The mystery is ripe and there are hints of unseen activities. The house was practically dead, already laid away in lavender and withered flowers but its vibrating now, about to be reborn into a fresh, gay, radiant, breathing Busby Berkley set with shiny new cars and sexy, dancing chorus girls and all kinds of glorious activities for the VIPs in the cool, beautiful bedrooms upstairs.
It's probably going to be about 2-1 dolls to guys even on the worse day.
Cool undermines the sentence a bit. Why are the bedrooms cool. Suggests some frigidity or impotence.
This is an example of why I didn't like Gatsby. If you were reading, say, a house party mystery by some English author of the day, this kind of sentence would be followed up by all kinds of exciting, interesting, creepy goings-on, plus at least five murders and a wedding.
Nothing so interesting happens in Gatsby. You're stuck with all these boring people whom the author keeps insisting are going to be interesting any minute now. (Although I suppose it was a genius act of self-advertising, since people still keep saying it's an interesting book full of interesting characters, despite all the evidence to the contrary.)
Pretty sentences are a good servant, but a bad master.
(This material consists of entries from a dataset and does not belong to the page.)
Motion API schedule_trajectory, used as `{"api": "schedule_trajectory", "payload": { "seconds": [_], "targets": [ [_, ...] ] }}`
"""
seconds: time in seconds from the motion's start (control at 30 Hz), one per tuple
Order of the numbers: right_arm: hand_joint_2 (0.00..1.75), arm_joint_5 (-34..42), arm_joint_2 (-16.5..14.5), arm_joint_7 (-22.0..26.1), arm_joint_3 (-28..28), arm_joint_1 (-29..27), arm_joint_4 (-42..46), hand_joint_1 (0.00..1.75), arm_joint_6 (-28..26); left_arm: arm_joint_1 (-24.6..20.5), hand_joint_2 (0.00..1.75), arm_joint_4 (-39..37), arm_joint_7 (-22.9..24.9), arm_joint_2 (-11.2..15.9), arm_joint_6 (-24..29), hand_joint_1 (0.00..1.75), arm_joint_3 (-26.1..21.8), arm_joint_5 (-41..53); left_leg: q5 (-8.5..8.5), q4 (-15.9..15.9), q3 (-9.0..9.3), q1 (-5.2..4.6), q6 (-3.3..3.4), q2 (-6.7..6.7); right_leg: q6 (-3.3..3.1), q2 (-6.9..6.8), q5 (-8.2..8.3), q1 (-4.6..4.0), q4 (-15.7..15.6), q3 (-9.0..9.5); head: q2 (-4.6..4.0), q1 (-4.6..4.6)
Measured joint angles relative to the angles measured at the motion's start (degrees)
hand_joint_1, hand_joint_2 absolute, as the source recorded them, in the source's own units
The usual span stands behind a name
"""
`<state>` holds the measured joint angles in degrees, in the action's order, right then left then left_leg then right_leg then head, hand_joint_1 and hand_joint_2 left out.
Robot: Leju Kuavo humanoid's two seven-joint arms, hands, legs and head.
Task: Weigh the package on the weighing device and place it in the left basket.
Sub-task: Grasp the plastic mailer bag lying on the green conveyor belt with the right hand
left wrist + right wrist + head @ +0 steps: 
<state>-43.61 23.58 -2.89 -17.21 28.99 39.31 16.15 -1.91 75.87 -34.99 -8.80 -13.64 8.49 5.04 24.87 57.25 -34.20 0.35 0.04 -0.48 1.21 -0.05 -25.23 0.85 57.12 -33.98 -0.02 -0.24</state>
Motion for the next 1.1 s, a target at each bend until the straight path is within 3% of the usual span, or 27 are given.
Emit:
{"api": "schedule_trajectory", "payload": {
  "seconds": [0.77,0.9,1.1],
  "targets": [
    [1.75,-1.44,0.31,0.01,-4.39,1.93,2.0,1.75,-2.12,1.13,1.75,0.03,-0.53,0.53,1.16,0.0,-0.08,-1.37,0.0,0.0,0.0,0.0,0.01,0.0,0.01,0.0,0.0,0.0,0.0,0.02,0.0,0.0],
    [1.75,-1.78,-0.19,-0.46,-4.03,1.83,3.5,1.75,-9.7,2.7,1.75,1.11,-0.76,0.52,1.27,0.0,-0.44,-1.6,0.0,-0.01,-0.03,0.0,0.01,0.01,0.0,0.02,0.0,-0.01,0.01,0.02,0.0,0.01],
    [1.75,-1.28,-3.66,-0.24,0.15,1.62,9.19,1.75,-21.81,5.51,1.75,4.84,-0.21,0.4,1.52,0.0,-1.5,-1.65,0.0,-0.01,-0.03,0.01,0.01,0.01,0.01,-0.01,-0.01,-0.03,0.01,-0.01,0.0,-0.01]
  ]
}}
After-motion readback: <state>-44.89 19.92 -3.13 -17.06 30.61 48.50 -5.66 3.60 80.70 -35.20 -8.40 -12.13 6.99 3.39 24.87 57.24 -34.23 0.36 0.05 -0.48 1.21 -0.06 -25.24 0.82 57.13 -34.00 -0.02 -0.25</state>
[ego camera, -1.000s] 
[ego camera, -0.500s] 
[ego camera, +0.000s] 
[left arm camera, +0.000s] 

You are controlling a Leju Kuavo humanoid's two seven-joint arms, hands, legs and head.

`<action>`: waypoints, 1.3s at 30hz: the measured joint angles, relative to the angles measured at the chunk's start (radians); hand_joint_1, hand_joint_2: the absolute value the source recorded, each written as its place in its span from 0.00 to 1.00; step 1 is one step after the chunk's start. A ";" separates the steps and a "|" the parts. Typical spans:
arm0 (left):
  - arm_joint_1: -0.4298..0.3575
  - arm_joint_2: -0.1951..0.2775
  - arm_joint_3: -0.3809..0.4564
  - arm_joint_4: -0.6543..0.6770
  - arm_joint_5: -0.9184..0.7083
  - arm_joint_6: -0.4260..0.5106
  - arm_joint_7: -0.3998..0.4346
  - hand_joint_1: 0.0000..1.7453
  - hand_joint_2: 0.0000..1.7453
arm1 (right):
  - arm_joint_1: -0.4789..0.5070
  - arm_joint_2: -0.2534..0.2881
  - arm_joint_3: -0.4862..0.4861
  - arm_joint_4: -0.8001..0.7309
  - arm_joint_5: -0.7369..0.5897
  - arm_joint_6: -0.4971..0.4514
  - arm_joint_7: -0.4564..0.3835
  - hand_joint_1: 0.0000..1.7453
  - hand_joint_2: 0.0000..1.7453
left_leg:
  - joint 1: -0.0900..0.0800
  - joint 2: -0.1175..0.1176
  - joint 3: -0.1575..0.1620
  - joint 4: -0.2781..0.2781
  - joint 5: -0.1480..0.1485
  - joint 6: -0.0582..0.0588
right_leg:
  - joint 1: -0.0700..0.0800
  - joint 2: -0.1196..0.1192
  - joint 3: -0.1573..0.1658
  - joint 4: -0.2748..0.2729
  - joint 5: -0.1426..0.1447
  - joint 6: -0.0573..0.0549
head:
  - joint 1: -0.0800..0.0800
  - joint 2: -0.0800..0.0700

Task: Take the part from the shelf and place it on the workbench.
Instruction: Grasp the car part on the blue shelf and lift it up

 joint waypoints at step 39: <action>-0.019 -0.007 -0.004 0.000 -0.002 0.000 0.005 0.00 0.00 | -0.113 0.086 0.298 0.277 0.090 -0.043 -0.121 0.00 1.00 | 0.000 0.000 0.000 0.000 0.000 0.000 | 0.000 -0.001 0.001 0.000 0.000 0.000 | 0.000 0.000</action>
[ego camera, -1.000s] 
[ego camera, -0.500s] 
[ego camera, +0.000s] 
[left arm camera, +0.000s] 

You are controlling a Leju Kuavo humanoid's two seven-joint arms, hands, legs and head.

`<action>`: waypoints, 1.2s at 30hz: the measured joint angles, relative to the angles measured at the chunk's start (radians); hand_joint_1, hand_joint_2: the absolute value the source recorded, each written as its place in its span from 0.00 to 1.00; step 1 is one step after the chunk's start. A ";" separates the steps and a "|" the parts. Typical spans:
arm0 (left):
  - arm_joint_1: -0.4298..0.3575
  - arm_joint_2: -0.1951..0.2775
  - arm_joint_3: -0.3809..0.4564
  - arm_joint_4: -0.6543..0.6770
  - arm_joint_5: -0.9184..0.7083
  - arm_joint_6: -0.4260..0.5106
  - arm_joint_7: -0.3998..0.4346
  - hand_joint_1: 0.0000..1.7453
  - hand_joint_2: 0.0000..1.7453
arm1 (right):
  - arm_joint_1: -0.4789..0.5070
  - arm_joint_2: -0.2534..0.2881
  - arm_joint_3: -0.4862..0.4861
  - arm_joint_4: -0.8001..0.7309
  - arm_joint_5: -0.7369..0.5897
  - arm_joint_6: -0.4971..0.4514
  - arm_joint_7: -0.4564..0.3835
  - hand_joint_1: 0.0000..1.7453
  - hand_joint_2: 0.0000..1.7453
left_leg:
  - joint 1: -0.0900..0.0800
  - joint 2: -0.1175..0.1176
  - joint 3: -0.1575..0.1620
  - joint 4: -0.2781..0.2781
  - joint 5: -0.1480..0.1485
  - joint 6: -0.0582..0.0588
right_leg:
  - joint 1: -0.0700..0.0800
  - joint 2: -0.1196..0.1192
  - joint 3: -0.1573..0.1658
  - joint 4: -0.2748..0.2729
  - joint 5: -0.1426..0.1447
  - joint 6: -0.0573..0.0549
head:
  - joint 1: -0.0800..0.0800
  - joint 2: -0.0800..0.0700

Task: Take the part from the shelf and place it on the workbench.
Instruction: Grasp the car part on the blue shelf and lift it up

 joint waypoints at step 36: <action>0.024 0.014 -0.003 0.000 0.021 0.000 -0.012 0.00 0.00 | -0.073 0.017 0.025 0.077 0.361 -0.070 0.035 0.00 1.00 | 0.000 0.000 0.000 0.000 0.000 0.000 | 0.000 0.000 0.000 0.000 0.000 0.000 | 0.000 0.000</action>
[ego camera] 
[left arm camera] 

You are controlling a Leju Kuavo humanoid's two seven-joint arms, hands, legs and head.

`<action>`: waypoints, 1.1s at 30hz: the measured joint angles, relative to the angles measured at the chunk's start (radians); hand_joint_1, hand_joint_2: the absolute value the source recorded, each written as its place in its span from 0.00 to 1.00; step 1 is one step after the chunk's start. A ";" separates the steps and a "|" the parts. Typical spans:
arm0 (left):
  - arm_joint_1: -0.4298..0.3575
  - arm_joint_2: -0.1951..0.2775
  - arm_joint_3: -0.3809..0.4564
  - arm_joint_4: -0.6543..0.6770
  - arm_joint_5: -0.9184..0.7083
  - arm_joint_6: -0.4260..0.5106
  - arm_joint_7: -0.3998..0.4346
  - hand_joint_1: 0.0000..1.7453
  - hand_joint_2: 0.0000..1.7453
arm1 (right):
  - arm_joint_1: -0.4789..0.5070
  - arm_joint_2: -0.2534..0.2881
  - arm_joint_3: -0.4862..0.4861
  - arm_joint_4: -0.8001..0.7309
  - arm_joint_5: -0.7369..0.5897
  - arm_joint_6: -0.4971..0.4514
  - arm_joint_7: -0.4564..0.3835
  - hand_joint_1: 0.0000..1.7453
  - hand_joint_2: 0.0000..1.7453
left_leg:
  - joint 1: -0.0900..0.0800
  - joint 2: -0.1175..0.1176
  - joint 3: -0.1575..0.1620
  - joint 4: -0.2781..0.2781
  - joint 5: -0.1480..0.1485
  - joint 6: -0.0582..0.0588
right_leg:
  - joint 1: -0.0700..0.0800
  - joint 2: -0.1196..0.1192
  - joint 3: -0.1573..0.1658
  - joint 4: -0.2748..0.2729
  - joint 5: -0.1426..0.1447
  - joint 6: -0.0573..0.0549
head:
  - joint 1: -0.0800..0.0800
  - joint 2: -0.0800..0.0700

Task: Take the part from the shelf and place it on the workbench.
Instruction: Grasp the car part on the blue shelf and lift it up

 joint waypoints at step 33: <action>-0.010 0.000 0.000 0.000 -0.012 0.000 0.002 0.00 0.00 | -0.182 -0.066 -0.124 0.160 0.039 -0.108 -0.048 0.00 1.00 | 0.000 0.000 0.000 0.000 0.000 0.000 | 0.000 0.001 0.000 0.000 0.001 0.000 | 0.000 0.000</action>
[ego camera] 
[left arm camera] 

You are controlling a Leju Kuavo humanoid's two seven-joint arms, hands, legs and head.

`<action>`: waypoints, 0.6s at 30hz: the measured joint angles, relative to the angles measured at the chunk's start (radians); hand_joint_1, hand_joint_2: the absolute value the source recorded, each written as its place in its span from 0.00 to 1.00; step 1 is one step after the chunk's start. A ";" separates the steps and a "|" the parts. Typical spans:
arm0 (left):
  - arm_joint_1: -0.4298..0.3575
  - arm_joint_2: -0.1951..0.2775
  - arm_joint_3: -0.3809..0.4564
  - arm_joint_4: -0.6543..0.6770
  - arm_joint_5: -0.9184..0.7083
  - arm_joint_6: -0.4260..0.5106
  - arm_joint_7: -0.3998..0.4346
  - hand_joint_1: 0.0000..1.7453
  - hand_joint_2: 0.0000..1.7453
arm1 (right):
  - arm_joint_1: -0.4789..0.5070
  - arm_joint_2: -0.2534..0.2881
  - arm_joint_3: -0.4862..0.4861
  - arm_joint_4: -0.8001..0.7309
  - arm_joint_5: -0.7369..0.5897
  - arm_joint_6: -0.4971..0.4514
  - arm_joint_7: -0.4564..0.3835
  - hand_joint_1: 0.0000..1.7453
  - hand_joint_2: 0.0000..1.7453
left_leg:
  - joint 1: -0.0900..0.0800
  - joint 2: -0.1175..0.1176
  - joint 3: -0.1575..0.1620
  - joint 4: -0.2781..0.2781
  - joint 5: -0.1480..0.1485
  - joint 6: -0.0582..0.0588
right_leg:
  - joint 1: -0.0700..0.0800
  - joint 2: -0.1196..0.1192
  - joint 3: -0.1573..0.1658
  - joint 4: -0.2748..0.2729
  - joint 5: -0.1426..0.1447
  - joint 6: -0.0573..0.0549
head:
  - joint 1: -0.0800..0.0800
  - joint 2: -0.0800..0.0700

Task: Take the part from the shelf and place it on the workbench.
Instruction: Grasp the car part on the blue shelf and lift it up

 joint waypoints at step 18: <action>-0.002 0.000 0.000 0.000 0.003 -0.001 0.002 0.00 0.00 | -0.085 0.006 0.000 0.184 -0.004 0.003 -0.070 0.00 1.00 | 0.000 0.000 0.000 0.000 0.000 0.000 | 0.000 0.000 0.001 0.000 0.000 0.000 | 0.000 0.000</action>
"Ripe mystery" followed by "cool" feels to the metaphor-interpreting part of my brain like atonal music.
I googled "ripe mystery" and came across an interpretation that ties this sentence into F. Scott Fitzgerald's Catholic roots. Not sure how to hyperlink here but if you, too, google that phrase, you'll immediately find it because not surprisingly, other authors have not made extensive use of the term "ripe mystery".
Air conditioning did not exist so cool was a virtue.
"Nothing so interesting happens in Gatsby. You're stuck with all these boring people whom the author keeps insisting are going to be interesting any minute now."
I don't think that is the point. The point is that Gatsby is creating an attractive illusion. The sentence serves the plot.
With each sentence I read from GATSBY in these "sentence-a-day" samplings, I become more certain I will never read F. Scott Fitzgerald.
I don't like his prose.
I had the same negative reaction to a writer's prose in two attempts to read Thomas Pynchon, (V and THE CRYING OF LOT 49), each of which I put aside before getting far into them, and Jack Kerouac, where I failed in two attempts to get further than 50 or so pages into ON THE ROAD.
This is a lovely sentence. The two pleasing passive adjectives "beautiful and cool" juxtaposed so closely with the more active, but also positive adjectives "gay and radiant" give it the character of a poem. The gay and radiant romances are consummated in those beautiful and cool rooms. "Cool" belongs there. Two radiant bodies close together in hot, stifling rooms with sweat is not as beautiful an image.
Let's see. A mystery in a house with many rooms. OK, I'll bite. Tom Buchannon in the bedroom with the lead pipe.
Sex and aliveness and now versus withered memories of time past. All done with imagery of smell. (The flowers at the dance were probably fragrant, too.) Fitzgerald does this elsewhere--great passage in The Russet Witch in which a character climbs three flights of stairs in an apartment building, and the smells along the way are like geological strata going back in time.
This sentence does not work on it's own. But of course, it would flow with the narrative.